On Aug 26, 2015, at 3:17 PM, Mark S. Miller wrote:
> On Wed, Aug 26, 2015 at 2:55 PM, Kevin Gibbons <[email protected]>
> wrote:
> See the following test262 test:
> https://github.com/tc39/test262/blob/master/test/language/expressions/assignment/S11.13.1_A5_T5.js
> (and related tests with update / compound assignment).
>
> In short, it is possible to have a Reference to a global variable which has
> been deleted. Normally, bare assignments to undeclared variables in strict
> mode cause ReferenceErrors. However, calling PutValue on a reference to a
> global variable which has been deleted since the reference was created does
> not throw a ReferenceError in strict mode, even though, *at the time of
> writing*, that variable does not exist.
>
> As far as I can tell, this is true in ES5 as well as ES6, but none of {V8,
> SpiderMonkey, JavaScriptCore, Nashorn} get it right. This is consistent and
> makes sense, but is it intentional?
>
> Hmmm, interesting. It was not the intention of the strict mode design to
> allow this to slip by without a thrown error.
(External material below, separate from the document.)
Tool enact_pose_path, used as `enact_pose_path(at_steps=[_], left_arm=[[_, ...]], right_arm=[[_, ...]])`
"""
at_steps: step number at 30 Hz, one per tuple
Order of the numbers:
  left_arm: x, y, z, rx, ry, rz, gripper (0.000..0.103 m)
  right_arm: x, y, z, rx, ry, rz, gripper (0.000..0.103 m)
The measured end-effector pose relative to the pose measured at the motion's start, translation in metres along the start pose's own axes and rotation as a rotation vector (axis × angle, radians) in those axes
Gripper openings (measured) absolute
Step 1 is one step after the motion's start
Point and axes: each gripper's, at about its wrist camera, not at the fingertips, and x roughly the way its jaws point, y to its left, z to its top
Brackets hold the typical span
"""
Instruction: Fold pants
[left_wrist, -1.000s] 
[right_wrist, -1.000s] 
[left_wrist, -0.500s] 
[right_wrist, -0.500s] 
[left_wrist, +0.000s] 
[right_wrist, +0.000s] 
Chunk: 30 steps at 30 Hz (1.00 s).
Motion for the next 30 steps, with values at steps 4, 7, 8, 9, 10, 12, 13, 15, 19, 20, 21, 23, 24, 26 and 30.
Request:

If we had explicitly considered
> this issue during the early strict mode design, we definitely would have made
> this a thrown error of some sort. ReferenceError sounds good to me, but I
> can't say that we would not have decided on TypeError. Either seems plausible
> enough.
>
> I agree that the silent failure implied by the current spec is buggy. Please
> file a bug against the ES6 spec. We should correct this at least in the
> errata.
A fix for this would be in 8.1.1.4.5, insert between the current steps 4 and 5:
4.5 If S is true, then
a. Let stillHasBinding be ObjRec.HasBinding(N).
b. ReturnIfAbrupt(stillHasBinding).
c. If stillHasBinding is false, throw a ReferenceError exception.